I constantly imagine my life as a tragic and hazy indie movie.
One where everything around me is constantly buzzing and moving at a fast pace, and I stand in the middle just a slight bit slower than normal speed and I just breathe.
Everything looks like you're watching me through a fogged mirror, or as if you got a little nervous and fogged up your glasses. Sometimes, I imagine what song would play at the key moments of my life and how the camera would switch to my somber face to a full frame view of the subway platform or the snow covered street. I'd imagine it to be some kind of angry, slow paced Band of Horses song where it starts off really slow, but then it explodes in the chorus. One of those songs where I can progressively get angry during the verses and then step in front of a moving vehicle at the chorus.
I imagine standing at my thinking spot in the dead of the night, just around the corner from my apartment. All you see are my fingers tracing the graffiti covered bricks for a couple of steps, melting the water that froze mid-trickle. Then the camera follows them to my pocket where I pull out my black lighter with a fading sticker on it that reads Bic. Pan to the cigarette already placed between my chapped lips, hands clasped around the front of it so I don't let the wind blow out the flame. This is the part I hate. It makes me want to throw up. I light up the cigarette, inhale, exhale, and cough.

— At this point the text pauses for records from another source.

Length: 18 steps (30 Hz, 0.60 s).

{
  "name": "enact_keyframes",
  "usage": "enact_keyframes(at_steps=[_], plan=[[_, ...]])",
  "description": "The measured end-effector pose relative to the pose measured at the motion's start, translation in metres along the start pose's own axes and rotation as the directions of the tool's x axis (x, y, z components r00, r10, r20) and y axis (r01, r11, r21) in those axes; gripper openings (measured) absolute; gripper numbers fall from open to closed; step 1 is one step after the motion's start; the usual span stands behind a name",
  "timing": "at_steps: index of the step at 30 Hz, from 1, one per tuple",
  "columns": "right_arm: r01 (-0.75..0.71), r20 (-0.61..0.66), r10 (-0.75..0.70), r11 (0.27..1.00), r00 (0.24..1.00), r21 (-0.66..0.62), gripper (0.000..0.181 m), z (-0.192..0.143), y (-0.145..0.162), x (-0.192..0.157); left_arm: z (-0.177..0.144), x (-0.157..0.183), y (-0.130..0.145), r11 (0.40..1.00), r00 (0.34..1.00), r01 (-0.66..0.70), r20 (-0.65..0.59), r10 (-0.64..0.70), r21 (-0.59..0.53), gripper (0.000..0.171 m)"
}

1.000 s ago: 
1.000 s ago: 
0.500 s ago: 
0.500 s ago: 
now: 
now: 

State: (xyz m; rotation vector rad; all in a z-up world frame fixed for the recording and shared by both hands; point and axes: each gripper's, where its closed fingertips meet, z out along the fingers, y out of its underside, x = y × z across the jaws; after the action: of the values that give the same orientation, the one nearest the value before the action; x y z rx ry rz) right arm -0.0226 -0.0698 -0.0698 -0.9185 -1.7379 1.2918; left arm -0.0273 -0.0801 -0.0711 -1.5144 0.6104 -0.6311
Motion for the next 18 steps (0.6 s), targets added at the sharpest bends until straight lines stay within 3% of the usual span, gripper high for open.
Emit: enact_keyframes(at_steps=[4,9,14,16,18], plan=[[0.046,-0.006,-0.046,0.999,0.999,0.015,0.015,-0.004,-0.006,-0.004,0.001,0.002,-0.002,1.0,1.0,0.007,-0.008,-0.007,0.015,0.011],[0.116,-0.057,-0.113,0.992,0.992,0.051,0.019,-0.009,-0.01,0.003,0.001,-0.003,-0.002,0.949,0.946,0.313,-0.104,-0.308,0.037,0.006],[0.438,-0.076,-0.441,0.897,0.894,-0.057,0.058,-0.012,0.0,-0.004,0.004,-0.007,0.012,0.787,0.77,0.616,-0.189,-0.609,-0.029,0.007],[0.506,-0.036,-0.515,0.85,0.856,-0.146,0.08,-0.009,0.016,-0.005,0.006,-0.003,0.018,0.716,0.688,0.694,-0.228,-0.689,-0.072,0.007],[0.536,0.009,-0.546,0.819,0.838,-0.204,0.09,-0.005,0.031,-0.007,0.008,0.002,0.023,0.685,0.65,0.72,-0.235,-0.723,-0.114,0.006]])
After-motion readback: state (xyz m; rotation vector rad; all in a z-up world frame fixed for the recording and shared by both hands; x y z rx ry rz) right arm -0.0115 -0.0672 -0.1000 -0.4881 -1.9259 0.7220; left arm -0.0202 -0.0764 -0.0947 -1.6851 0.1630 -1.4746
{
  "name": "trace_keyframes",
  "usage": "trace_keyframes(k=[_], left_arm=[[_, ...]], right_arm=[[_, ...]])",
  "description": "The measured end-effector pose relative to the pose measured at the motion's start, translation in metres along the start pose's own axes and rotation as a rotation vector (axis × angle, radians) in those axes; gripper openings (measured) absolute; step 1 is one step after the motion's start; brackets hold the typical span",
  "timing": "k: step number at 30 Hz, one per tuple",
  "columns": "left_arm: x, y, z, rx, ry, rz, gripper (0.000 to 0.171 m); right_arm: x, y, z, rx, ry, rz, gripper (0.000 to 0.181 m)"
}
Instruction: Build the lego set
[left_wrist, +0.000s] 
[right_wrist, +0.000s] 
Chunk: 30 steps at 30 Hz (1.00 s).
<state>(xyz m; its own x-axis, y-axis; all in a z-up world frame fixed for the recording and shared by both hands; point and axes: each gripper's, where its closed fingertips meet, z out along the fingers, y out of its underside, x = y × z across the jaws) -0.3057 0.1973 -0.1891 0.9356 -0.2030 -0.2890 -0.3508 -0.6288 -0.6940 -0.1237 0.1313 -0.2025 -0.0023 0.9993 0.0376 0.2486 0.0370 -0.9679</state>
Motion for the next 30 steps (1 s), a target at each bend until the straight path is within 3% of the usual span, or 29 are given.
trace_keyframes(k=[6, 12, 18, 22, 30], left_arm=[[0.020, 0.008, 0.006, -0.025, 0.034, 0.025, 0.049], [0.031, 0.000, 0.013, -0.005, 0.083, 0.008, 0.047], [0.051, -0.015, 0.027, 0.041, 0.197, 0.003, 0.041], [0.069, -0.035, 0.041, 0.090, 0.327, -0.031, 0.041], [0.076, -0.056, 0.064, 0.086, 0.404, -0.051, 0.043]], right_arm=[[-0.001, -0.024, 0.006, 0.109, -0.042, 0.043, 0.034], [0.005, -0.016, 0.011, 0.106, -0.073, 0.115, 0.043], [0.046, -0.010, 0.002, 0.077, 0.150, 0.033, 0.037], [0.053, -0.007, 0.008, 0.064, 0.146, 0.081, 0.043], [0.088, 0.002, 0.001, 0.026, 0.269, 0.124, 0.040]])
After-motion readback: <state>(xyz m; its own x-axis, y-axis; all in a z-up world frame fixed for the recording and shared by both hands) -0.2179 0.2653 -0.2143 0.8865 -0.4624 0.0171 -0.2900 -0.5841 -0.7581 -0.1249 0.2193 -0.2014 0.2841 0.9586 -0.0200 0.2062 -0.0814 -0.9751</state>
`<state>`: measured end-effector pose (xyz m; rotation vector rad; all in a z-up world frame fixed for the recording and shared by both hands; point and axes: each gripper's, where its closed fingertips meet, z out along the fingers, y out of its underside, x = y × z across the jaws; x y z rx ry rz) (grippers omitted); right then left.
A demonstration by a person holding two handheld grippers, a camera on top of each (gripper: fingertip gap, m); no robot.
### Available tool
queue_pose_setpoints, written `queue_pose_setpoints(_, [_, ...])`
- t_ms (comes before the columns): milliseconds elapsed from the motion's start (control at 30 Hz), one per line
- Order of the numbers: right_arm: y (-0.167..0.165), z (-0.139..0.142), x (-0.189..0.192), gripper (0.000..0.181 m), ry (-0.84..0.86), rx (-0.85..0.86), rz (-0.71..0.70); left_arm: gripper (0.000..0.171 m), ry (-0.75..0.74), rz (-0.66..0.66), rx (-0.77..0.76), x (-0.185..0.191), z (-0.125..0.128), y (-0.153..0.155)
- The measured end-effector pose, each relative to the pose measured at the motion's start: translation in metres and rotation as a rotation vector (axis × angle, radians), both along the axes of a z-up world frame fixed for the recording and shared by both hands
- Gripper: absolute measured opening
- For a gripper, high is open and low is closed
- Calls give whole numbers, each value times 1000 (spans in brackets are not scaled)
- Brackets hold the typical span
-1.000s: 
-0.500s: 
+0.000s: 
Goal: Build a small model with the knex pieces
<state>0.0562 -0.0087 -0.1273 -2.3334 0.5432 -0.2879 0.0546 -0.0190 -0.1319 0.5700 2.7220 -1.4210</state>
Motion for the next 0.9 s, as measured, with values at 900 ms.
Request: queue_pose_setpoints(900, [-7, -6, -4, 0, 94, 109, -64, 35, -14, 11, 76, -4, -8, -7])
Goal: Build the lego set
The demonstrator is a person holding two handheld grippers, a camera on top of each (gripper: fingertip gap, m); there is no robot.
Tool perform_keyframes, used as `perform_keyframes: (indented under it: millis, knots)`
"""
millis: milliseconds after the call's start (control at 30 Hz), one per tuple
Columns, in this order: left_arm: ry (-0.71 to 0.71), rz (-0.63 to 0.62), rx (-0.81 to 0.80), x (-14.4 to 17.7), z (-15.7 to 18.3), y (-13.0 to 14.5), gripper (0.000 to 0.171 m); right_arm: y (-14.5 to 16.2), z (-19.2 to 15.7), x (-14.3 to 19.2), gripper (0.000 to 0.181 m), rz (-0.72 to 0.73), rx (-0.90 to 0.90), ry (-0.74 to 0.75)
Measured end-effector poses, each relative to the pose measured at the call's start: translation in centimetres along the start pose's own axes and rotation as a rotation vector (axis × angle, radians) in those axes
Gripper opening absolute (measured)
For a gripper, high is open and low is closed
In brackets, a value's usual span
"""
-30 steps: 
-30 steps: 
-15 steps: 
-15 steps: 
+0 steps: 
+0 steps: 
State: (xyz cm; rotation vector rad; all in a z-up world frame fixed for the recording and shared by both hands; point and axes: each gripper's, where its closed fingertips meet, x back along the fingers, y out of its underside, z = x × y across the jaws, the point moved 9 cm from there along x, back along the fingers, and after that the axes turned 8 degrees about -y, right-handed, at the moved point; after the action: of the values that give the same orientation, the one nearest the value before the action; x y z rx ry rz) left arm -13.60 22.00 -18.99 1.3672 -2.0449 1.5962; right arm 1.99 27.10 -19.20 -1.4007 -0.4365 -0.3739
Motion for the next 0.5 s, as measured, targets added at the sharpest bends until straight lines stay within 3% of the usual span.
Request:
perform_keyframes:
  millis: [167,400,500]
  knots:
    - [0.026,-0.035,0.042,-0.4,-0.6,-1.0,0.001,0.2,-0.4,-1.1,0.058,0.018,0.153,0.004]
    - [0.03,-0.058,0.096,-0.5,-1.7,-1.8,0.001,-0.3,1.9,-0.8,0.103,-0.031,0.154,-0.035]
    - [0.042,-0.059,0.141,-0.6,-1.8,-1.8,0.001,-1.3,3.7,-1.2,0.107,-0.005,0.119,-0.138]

It's a well rehearsed action and I've been in character for a while now.
Next you see a full view of the street, and I'm just a black spec leaning up against a cold brick wall across from a Jehovah's Witness center. I look up at the sky, hoping maybe the man I used to talk to every day might be of help, but it seems as of late that even he is tired of my banter, especially since I haven't visited him a couple of weeks and haven't been returning his calls.
Now you see a shot of me from waist up, far enough where you can barely see where my roots are growing in or that I decided to dye my eyebrows black so I don't have to fill them in. It's also far enough where you can see a faint smirk, but not close enough to realize it's just my facade quitting on me.
I near the end of my cigarette and the camera moves to a shot of the snow, where I drop it in slow motion and step on it with my scuffed knock off leather boot. I've been tripping too much while trying to keep up with the joneses lately. I take a few faux steps towards home. Then it fades to black, as it always does.